La “rottura” dell’estate
In poche parole, prepariamoci al ritorno di piogge e temporali diffusi e soprattutto di un importante calo delle temperature. “A spezzare l’egemonia del caldo sarà un abbassamento del flusso perturbato atlantico, pronto a scendere dal Nord Europa e a fare irruzione sul bacino del Mediterraneo. La data da segnare sul calendario è quella di mercoledì 9 settembre”, spiegano gli esperti de Ilmeteo.it.
Si preparano forti contrasti
Lo abbiamo detto tante volte: il calore accumulato non soltanto nei bassi strati dell’atmosfera (nel week-end arriverà la sesta ondata di calore) ma anche il mare eccezionalmente caldo, forniranno ulteriore “carburante” per fenomeni anche intensi. Dalle piogge, ai temporali e alle grandinate, il rischio è elevato ma per il momento senza sbilanciarci sulle zone più colpite (soprattutto il Centro-Nord) perché saranno necessari i prossimi aggiornamenti per scendere più nel dettaglio.
Temperature in netto calo
A livello termico, come accennato, avremo un deciso cambio di rotta: l’anticiclone africano sarà spazzato via, non salirà più aria da Sud ma avremo un’irruzione molto fresca dal Nord Europa. “La colonnina di mercurio subirà un calo improvviso e verticale (valori fin sotto le medie climatiche di riferimento), perdendo fino a 10°C a partire dalle regioni settentrionali, prima di estendersi verso il resto del Paese”, spiegano gli esperti.
La tendenza successiva
Così come una rondine non fa primavera, un primo peggioramento di stampo autunnale non deve farci pensare che, successivamente, non possa tornare un mite anticiclone e temperature nuovamente superiori alle medie. Siamo soltanto nella prima parte di settembre e, secondo le proiezioni, questo “strappo” potrebbe ricucirsi in fretta come concludono i meteorologi.
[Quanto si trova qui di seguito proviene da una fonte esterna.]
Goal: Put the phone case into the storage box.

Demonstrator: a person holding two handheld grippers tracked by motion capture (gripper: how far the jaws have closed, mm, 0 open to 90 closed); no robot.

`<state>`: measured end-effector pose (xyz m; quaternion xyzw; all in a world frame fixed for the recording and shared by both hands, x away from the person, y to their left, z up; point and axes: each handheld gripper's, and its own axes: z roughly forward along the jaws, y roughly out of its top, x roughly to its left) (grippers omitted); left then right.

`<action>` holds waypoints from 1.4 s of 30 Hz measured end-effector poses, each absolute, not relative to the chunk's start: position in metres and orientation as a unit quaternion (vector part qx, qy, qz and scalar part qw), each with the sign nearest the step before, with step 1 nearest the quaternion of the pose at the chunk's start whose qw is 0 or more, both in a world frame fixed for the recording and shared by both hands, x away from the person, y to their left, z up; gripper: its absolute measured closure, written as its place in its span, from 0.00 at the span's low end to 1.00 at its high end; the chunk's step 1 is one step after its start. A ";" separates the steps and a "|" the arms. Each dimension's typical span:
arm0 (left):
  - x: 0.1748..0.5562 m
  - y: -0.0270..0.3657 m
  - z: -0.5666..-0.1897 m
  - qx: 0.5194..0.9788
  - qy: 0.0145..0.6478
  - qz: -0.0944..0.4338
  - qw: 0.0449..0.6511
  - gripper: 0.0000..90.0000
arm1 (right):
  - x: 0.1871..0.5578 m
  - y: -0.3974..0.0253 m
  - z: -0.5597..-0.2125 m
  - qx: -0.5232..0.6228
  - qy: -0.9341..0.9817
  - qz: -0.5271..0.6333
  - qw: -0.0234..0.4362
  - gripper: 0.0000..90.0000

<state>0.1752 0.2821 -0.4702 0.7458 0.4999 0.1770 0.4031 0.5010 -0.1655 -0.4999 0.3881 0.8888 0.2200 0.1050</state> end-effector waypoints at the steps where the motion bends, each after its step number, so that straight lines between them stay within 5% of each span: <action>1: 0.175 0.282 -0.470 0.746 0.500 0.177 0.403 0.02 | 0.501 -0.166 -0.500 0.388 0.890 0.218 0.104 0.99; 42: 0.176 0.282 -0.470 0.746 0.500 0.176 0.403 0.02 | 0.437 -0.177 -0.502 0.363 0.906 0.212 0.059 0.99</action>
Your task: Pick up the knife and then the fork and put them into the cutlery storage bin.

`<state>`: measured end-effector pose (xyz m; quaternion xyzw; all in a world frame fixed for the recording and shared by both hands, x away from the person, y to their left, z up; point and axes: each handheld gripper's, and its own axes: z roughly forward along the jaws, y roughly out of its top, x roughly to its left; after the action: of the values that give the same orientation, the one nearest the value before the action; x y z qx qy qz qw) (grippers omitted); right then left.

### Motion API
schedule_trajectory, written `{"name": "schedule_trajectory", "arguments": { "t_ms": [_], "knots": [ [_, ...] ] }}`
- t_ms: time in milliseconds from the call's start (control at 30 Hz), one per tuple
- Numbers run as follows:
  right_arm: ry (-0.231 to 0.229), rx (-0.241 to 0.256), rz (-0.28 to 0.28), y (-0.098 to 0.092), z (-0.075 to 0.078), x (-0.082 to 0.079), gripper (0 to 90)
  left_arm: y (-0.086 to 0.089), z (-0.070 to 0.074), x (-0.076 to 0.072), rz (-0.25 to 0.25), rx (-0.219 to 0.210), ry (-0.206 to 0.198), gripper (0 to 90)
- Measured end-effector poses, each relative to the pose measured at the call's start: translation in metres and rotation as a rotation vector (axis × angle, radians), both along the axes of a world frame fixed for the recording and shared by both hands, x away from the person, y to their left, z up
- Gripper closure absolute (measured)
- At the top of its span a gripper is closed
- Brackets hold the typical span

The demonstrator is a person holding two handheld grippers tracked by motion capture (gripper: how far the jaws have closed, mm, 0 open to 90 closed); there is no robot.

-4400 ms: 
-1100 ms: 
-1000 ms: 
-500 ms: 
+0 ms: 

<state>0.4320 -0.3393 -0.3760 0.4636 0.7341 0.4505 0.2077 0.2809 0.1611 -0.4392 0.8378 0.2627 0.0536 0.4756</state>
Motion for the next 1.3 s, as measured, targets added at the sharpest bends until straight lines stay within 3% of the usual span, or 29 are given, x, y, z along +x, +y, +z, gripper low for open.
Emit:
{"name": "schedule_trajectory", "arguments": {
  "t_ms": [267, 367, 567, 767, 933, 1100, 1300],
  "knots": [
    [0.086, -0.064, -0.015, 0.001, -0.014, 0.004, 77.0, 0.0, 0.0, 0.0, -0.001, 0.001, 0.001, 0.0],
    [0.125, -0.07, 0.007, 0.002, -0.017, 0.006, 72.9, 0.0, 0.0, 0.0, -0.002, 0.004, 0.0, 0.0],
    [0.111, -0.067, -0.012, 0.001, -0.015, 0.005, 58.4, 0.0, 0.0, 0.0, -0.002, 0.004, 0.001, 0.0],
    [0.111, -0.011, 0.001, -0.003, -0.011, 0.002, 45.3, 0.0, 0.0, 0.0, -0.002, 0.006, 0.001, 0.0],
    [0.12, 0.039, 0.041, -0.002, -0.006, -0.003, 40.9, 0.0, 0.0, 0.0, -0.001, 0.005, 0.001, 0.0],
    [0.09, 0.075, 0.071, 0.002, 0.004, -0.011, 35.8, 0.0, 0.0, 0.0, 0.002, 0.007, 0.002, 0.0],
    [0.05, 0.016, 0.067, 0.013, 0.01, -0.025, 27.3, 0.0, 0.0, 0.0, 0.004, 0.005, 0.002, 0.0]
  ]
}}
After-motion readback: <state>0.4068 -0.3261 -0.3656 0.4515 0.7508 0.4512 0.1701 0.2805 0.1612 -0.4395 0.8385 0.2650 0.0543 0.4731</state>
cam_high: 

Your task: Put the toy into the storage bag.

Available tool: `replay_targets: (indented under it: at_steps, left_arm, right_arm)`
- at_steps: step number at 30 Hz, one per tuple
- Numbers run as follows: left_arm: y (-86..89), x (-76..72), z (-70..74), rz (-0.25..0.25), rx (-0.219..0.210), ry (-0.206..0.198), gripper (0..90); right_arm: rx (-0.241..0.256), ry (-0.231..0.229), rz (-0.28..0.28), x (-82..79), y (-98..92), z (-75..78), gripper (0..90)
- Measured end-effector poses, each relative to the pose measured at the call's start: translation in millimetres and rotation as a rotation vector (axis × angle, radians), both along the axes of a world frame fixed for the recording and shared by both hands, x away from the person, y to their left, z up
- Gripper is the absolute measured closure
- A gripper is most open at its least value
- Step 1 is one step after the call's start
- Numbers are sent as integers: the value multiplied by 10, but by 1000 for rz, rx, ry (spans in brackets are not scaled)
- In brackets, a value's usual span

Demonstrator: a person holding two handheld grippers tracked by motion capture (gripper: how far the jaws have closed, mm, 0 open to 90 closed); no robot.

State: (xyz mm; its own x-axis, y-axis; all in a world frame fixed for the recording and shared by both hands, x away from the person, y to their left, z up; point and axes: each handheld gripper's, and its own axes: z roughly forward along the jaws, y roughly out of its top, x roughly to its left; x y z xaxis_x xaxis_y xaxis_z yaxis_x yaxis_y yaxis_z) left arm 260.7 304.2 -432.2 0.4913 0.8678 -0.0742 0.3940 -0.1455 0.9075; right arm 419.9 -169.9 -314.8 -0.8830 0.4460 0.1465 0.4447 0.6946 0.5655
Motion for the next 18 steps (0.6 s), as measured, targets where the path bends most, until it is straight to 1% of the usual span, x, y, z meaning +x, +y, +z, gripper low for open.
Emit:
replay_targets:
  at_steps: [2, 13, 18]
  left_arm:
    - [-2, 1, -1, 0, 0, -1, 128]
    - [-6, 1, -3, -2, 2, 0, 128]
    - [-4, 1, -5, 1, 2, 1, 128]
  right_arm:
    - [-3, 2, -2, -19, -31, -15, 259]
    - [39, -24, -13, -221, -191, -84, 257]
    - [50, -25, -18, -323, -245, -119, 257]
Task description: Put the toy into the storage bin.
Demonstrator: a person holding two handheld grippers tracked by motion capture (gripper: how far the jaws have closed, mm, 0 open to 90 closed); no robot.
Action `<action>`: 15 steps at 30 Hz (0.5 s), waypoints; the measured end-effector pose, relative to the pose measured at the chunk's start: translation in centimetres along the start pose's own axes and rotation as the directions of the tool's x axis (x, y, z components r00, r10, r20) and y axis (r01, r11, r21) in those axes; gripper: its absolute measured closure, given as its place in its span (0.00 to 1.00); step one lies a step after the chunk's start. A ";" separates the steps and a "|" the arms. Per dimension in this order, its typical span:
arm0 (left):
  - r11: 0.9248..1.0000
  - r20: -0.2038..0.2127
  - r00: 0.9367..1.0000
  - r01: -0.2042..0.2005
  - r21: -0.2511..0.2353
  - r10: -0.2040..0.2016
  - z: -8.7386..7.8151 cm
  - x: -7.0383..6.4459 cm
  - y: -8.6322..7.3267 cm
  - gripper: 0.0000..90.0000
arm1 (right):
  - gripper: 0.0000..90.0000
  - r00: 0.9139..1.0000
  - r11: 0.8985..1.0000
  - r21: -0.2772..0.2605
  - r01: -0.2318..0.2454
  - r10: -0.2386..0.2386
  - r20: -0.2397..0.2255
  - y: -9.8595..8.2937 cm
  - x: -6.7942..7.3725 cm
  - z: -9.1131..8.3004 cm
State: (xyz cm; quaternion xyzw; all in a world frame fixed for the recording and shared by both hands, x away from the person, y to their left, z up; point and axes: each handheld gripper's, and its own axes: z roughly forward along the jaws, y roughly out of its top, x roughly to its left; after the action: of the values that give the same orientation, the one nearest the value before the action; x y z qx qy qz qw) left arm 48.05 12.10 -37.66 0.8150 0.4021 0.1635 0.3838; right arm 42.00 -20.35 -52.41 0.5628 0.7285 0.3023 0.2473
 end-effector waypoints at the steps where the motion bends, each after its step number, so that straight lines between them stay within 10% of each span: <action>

“Resterà da vedere se questa svolta segnerà la fine definitiva del caldo anomalo o se, nelle prossime settimane, assisteremo al ritorno di fasi ancora molto miti, come del resto lasciano intravedere le tendenze stagionali sul lungo periodo. Una cosa però è certa: il peggioramento in arrivo rappresenterà una netta linea di demarcazione dopo mesi dal clima a dir poco estremo”.